* **WHAT IS NEEDED**
Return the data that follows exactly, with each line intact.

* **PROVIDED DATA**
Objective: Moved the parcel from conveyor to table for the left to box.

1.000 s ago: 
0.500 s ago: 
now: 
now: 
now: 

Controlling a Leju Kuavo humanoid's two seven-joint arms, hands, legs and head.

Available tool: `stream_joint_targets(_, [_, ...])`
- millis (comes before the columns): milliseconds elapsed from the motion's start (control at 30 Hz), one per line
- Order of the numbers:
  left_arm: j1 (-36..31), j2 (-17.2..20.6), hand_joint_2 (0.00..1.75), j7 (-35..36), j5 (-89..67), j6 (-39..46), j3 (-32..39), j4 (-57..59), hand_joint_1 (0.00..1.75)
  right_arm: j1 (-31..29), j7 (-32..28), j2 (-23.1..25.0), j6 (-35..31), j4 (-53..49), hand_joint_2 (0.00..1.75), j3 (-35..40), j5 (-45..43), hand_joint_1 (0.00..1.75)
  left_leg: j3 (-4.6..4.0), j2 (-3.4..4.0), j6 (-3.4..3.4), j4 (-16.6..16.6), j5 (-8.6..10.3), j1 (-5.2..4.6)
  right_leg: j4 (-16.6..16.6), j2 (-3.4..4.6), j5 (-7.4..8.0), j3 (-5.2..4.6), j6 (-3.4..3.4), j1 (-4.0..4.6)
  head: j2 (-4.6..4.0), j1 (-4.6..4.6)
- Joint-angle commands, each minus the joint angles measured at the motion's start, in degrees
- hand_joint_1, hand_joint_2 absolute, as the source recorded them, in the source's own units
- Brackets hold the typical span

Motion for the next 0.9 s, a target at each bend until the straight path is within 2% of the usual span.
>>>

* **SOLUTION**
Objective: Moved the parcel from conveyor to table for the left to box.

1.000 s ago: 
0.500 s ago: 
now: 
now: 
now: 

Controlling a Leju Kuavo humanoid's two seven-joint arms, hands, legs and head.

Available tool: `stream_joint_targets(_, [_, ...])`
- millis (comes before the columns): milliseconds elapsed from the motion's start (control at 30 Hz), one per line
- Order of the numbers:
  left_arm: j1 (-36..31), j2 (-17.2..20.6), hand_joint_2 (0.00..1.75), j7 (-35..36), j5 (-89..67), j6 (-39..46), j3 (-32..39), j4 (-57..59), hand_joint_1 (0.00..1.75)
  right_arm: j1 (-31..29), j7 (-32..28), j2 (-23.1..25.0), j6 (-35..31), j4 (-53..49), hand_joint_2 (0.00..1.75), j3 (-35..40), j5 (-45..43), hand_joint_1 (0.00..1.75)
  left_leg: j3 (-4.6..4.0), j2 (-3.4..4.0), j6 (-3.4..3.4), j4 (-16.6..16.6), j5 (-8.6..10.3), j1 (-5.2..4.6)
  right_leg: j4 (-16.6..16.6), j2 (-3.4..4.6), j5 (-7.4..8.0), j3 (-5.2..4.6), j6 (-3.4..3.4), j1 (-4.0..4.6)
  head: j2 (-4.6..4.0), j1 (-4.6..4.6)
- Joint-angle commands, each minus the joint angles measured at the motion's start, in degrees
- hand_joint_1, hand_joint_2 absolute, as the source recorded them, in the source's own units
- Brackets hold the typical span

Motion for the next 0.9 s, a target at each bend until the straight path is within 2% of the usual span.
>>>

Nothing else is required for this exercise.